Python loops

Program's name: Python loops
Available version(s): Programming language(s): Python ·
Used in following discipline(s): Seismic Data Processing ·

The kernel Python loops is a synthetic program based on a real world HPC Python script that reproduces an inefficient way to write loop-compute algorithms in Python.

The kernel initially reads the input arrays from a file. Then, it executes two compute steps where the input arrays are traversed doing some basic computation on each element. In the second step two output arrays are allocated where the final results are stored. These two output arrays are finally stored in a binary file so one can compare the correctness of the solution when modifying the code. The first compute step is much more expensive than the second because it has 5 levels of for-loops and calls some matrix operations like transpose and ravel, while the second step has only 4 for-loops levels and only does matrix multiplications and additions.

The operations of both compute steps are trivial. The only important things to know are:

  • the final solution is deterministic.
  • the second compute step has an if-else clause in its innermost loop.
  • there are no data dependencies. All iterations within a compute step are independent.

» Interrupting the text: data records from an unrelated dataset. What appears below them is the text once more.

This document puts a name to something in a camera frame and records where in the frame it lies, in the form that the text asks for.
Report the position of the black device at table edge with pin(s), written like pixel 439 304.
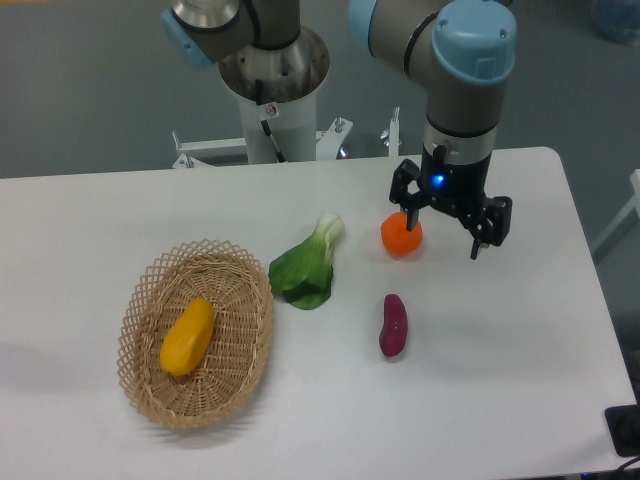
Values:
pixel 623 425

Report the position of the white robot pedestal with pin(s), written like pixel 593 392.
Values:
pixel 277 89

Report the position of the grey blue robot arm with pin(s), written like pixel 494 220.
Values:
pixel 461 52

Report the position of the yellow mango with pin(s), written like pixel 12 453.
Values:
pixel 187 341

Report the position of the orange fruit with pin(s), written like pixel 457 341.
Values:
pixel 396 239

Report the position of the woven wicker basket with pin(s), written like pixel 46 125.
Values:
pixel 234 282

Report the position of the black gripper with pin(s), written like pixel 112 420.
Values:
pixel 456 190

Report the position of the purple sweet potato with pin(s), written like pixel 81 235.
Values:
pixel 394 331

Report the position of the green bok choy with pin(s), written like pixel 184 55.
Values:
pixel 303 275

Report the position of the blue object top right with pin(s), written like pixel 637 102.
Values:
pixel 617 19

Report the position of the white frame at right edge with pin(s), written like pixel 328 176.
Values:
pixel 620 224

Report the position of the white metal base frame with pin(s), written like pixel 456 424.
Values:
pixel 298 144

The following pseudo-code summarizes what compute steps look like:

def compute_step_1:
    for i in N
        #load_temporal_data
        for j in M
            #load_temporal_data
            for k in P
                for l in Z
                    #load_temporal_data
                    for f in H
                        #matrix_operations
                        m.transpose()
                        m.ravel()
                        m.sum()
                m += a/b*c
    return m

def compute_step_2
    for j in M
        for k in P
            for l in Z
                #initializes_output_arrays
                for f in H
                    if condition:
                        output1 += a*b
                        output2 += a*b
                    else:
                        output1 = 0
                        output2 = a
    return [output1, output2]     

The main issue of this kernel is that it implements the algorithm in a very naive way. As it is right now, it is entirely executed by Python’s interpreter, which is incredibly slower than any compiled code.